Tschechien: Kreml erwägt Vergeltungsmaßnahmen gegen eingefrorene Vermögenswerten
Russland erwägt Reaktionen auf die tschechische Entscheidung, ein Unternehmen, das russische Vermögenswerte verwaltet, zu sanktionieren. Dadurch wurden Dutzende von Immobilien und Hunderte von Wohnungen, die von Russland gemietet wurden, eingefroren.
Russland erwägt Reaktionen auf die tschechische Entscheidung, ein Unternehmen, das russische Vermögenswerte verwaltet, zu sanktionieren. Dadurch wurden Dutzende von Immobilien und Hunderte von Wohnungen, die von Russland gemietet wurden, eingefroren.
„[Die staatliche Agentur für die Verwaltung von Auslandsimmobilien] Goszagransobstvennost ist Teil der russischen föderalen Wirtschaft und handelt zu deren Gunsten“, heißt es in der tschechischen nationalen Sanktionsliste, die als Reaktion auf den Einmarsch Russlands in der Ukraine erstellt wurde.
Die Einnahmen der Organisation würden zur Finanzierung des russischen Regimes verwendet, das Zivilisten in der Ukraine ermorde, erklärte Außenminister Jan Lipavský nach einer Kabinettssitzung am Mittwoch (15. November).
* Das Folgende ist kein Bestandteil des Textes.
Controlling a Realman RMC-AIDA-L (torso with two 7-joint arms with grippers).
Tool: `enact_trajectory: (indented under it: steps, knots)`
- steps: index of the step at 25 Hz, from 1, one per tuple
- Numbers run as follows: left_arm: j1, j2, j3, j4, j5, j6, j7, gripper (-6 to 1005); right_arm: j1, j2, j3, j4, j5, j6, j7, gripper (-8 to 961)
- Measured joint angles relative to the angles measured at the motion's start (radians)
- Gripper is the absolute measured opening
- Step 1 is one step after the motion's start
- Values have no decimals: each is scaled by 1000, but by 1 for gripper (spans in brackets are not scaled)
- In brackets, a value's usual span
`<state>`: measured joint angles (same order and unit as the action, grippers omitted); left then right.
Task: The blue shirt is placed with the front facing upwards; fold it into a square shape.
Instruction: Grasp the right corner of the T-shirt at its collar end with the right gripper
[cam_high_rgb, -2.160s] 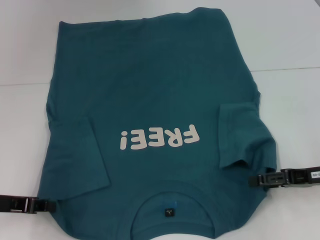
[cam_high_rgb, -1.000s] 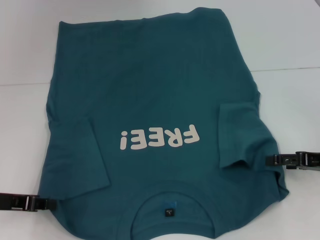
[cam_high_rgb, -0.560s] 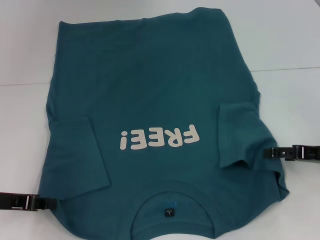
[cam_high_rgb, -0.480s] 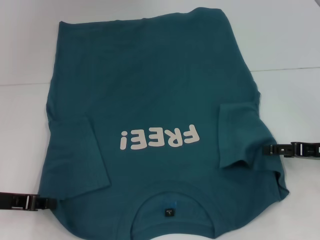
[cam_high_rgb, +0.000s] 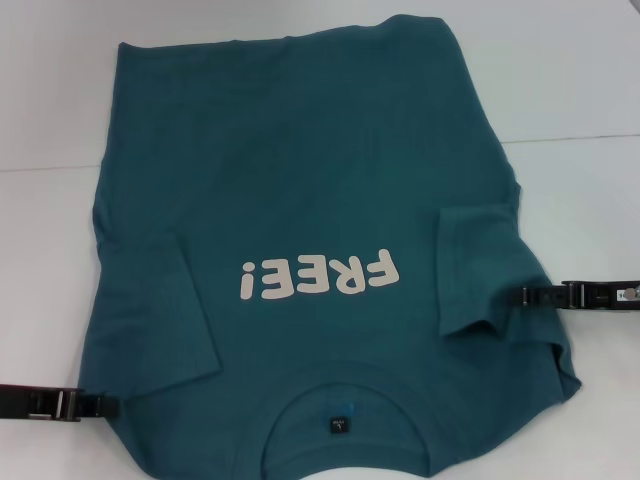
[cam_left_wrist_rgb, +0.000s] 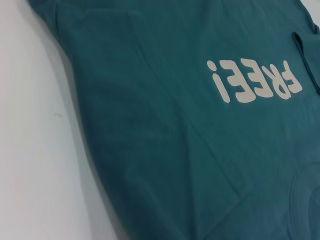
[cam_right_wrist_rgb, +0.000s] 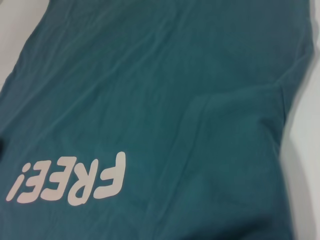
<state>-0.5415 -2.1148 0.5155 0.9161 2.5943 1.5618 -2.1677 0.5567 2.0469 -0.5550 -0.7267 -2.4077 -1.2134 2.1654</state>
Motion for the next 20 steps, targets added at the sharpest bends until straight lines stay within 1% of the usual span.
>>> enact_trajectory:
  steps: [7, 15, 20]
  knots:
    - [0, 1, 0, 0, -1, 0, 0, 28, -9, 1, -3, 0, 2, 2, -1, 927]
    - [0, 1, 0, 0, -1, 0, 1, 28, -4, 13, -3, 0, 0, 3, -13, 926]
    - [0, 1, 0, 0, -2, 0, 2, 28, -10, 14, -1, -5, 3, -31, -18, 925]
„Die Tschechische Republik hat gerade alle russischen Staatsgelder eingefroren. Ich begrüße diesen konsequenten Schritt und danke meinem Amtskollegen und Freund Jan Lipavský. Alle Länder, die das noch nicht getan haben, sollten diesem Beispiel folgen. Das russische Geld sollte für den Wiederaufbau der Ukraine verwendet werden und nicht für Mord und Zerstörung“, schrieb der ukrainische Außenminister Dmytro Kuleba am Mittwoch auf X.
Auch Russland reagierte schnell: Kreml-Sprecher Dmitri Peskow bezeichnete den Schritt Prags als unrechtmäßig, wie TASS am Donnerstag berichtete.
Moskau werde die tschechischen Vermögenswerte in Russland prüfen, fügte Peskow hinzu.
Lipavský wies die Idee zurück, dass das Einfrieren russischer Staatsgelder in Tschechien illegal sei, und plant, sich für den gleichen Schritt auf EU-Ebene einzusetzen.